A housing developer which owes almost half a million pounds towards the building of a new community centre has been threatened with an injunction that could stop any further development on its site until it pays up.

A housing developer which owes almost half a million pounds towards the building of a new community centre has been threatened with an injunction that could stop any further development on its site until it pays up.

Taylor Wimpey is responsible for £470,000 of the £1.5m cost of the Costessey Community Centre, which has just been completed on Longwater Lane Recreation Ground by Costessey Parish Council.

The developer was supposed to pay the money on the occupation of 200 homes at the Lodge Farm site in Costessey, but although this occupation happened before Christmas and Taylor Wimpey has repeatedly assured the parish council that they will soon receive a cheque, the money is still nowhere to be seen.

The money transfer was part of a section 106 agreement - a legally binding agreement where the developer has to meet certain obligations to the community in order to be granted planning permission.

South Norfolk District Council's solicitor, Stuart Shortman, has now emailed the Taylor Wimpey, saying: “The Parish Council and the District Council are very concerned at the continued delay on the part of the developers in breach of the s106 agreement.

“It is likely that the officers will be asked to prepare a public report for next month's meeting of the Planning Committee concerning this very serious breach, resulting in an application for an injunction being authorised to halt all development on this estate until the breaches are remedied.”
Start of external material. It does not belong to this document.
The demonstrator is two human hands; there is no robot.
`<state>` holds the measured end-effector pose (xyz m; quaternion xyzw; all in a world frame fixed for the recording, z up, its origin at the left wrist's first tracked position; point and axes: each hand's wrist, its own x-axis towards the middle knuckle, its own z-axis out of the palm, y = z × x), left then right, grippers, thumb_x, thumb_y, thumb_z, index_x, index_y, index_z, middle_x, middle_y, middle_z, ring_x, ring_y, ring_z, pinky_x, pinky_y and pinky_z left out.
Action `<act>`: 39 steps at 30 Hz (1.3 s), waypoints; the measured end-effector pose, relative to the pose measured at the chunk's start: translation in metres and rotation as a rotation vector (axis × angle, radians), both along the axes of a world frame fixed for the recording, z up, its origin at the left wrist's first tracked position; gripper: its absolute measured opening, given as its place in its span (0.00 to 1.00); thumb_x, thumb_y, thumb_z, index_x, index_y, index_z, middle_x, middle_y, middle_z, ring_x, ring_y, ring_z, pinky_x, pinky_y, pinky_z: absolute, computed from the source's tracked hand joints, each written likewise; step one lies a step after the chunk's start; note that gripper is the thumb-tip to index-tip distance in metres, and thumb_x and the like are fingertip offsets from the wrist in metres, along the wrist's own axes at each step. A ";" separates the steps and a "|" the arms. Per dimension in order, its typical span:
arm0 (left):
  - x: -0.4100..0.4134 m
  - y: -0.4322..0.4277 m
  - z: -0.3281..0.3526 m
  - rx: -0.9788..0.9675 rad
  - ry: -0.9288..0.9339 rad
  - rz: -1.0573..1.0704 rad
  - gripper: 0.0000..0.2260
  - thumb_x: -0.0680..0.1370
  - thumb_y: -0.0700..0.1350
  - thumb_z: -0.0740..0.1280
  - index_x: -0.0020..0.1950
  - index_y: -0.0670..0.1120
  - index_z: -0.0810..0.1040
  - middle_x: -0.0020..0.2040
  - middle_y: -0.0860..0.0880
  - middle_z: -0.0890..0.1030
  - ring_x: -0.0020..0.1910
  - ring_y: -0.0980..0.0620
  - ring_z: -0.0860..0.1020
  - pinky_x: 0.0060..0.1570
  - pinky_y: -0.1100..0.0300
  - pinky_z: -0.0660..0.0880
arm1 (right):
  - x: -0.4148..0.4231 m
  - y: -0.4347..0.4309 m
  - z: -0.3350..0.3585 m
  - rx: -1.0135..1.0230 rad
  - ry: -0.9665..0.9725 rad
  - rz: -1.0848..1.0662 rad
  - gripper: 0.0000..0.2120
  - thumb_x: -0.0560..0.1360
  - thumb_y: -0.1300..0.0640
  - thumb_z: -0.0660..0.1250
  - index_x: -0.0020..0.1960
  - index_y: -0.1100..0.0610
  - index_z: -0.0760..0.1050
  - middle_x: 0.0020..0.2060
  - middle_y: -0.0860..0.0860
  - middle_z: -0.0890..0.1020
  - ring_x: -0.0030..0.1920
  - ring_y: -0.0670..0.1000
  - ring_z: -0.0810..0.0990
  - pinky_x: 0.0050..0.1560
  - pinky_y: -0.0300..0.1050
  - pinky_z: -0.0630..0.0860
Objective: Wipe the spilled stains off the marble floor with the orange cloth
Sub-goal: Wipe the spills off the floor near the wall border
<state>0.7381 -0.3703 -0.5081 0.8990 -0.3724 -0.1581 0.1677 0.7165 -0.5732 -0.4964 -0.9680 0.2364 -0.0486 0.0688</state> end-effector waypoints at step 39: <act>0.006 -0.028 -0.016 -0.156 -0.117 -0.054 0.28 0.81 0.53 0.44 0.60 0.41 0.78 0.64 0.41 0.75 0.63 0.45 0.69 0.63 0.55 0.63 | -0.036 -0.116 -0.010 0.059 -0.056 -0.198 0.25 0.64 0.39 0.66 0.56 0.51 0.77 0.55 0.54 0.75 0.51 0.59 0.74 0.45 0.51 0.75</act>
Tim East, county, district, and parish councillor for Costessey, said: “This money is owed to us and if we don't take this almost draconian action, the developers will regard the district planning authority as a soft touch. The money was owed to us in December, and now, five months on, we have still not received it, which is totally unacceptable.

“Things started moving a lot faster on Queen's Hills once we threatened to apply for an injunction against the developers, and we hope this will have similar results.”

A Taylor Wimpey spokesman said: “It has taken us longer than we would have preferred to arrange this substantial payment, and we apologise for any inconvenience this delay has caused the local community.

“However, the council has confirmed to us the final figure it requires, and we have raised a cheque for this amount, which will it will receive on Monday.

“We were not aware that South Norfolk District Council was considering applying for an injunction to stop our development of the Lodge Farm site, but we can reassure all parties that this is an unnecessary course of action.”